2000年に北京の小劇場で出逢った『非常麻将』が、2025年夏、東京・横浜で日本語初上演されました。日中台で活躍する若手演出家・奥田知叡(おくだ・ともあき)さん率いる三人之会による企画・主催。四半世紀の時を超え、再び舞台に蘇った瞬間でもありました。
2025年『非常麻将』日本語初演 公演情報
東京公演
2025年7月31日(木)~ 8月4日(月)
会場:シアター・バビロンの流れのほとりにて
横浜公演
2025年8月15日(金)~ 8月17日(日)
会場:神奈川県立青少年センター スタジオHIKARI

『非常麻将』は、私のキャリアに大きな影響を与えた作品です。
四面に観客を配した独創的な演出、緩急自在な役者の演技、そして社会変革期の中国を鋭く描き出した密室心理劇。
「明日何をしたらよいのか」「自分に何ができるのか」
すべてのセリフを聞き取れたわけではないのに、人々の葛藤を映し出すこの舞台に心を奪われました。

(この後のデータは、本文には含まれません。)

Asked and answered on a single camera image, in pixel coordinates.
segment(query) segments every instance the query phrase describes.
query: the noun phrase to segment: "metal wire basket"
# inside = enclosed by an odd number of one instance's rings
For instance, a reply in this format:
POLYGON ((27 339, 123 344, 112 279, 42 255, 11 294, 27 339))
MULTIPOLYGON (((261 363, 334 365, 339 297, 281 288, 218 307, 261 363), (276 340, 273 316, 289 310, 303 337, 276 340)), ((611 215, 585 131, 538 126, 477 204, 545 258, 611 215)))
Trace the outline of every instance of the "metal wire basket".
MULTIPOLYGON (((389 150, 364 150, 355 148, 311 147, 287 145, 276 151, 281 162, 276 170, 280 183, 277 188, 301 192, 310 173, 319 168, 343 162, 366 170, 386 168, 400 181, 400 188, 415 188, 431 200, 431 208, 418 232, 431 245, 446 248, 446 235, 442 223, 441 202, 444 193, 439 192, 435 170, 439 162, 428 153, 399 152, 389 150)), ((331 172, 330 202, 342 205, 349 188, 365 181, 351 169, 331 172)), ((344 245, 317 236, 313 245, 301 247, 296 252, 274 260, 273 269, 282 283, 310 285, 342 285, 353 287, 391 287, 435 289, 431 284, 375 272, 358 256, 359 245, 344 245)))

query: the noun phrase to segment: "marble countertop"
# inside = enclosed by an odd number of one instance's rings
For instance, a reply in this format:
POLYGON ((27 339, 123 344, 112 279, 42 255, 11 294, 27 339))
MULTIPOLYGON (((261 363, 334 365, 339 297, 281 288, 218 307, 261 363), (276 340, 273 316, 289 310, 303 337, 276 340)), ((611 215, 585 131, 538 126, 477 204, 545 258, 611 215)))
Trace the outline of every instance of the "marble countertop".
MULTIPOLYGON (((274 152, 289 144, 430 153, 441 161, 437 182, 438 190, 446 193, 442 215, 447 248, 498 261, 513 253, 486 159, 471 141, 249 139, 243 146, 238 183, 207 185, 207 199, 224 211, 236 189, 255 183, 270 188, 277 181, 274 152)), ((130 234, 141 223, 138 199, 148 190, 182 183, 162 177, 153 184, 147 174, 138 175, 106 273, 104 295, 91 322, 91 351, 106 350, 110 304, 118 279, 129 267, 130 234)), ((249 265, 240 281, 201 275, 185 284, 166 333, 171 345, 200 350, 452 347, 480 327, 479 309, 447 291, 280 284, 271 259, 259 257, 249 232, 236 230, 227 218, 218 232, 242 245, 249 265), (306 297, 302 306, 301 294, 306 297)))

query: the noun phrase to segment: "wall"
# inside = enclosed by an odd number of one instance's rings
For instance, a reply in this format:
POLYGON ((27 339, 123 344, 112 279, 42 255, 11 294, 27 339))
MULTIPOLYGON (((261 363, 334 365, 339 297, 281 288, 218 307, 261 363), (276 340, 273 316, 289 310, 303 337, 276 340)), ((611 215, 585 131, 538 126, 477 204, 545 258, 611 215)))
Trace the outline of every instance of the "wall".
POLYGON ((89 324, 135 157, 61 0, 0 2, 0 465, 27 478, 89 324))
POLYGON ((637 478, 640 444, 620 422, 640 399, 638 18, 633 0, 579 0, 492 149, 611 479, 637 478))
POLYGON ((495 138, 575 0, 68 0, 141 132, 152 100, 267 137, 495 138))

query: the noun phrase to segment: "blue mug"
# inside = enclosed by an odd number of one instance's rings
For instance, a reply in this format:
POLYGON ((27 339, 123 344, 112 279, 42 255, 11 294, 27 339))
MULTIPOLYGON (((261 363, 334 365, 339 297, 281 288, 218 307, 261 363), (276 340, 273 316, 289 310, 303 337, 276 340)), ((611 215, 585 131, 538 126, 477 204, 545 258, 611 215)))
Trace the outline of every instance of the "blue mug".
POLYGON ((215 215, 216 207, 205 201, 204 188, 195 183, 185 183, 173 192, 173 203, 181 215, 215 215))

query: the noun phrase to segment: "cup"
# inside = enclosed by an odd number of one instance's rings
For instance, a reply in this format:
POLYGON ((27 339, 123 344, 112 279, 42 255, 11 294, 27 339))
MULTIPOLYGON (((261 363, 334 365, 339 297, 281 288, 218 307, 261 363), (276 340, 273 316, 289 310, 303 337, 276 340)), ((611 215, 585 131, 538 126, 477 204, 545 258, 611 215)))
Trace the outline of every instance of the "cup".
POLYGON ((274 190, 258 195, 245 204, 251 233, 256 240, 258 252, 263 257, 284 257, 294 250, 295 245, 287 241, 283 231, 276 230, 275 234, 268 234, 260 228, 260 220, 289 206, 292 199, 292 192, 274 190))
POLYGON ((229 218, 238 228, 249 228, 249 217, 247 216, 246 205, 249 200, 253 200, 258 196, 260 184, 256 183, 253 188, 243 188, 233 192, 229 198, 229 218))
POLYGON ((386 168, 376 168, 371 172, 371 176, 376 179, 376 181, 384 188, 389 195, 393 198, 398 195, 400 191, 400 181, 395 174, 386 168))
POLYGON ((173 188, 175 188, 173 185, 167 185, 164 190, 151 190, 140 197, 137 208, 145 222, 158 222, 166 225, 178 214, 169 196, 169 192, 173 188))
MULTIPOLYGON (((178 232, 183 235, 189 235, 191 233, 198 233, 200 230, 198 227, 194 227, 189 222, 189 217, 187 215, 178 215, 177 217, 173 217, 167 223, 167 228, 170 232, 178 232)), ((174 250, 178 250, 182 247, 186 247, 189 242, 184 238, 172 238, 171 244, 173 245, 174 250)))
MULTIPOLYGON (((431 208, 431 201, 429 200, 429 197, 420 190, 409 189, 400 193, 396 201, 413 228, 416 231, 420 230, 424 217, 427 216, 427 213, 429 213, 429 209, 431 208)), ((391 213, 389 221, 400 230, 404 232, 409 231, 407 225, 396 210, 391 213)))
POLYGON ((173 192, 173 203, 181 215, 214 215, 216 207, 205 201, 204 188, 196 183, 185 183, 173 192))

セリフは大切ですが、文化や観る者の背景が、ことばを補い通じ合える——そう思った私は、「日本で紹介したい」と戯曲家・演出家の李六乙(リー・リュウイ)氏に手紙を書いたのです。
願いが叶い、日本公演は2度実現。
2001年のBeSeTo演劇祭では字幕翻訳を担当。,2003年には私自身が企画し、平田オリザ氏率いる青年団の協力を得て招聘。その後、中国文学研究の第一人者、飯塚容(いいづか・ゆとり)先生との共訳で戯曲翻訳にも関わりました。
この経験は、現在の高度外国人材の受け入れ支援・人材開発・組織開発における「異文化理解」の土台となっています。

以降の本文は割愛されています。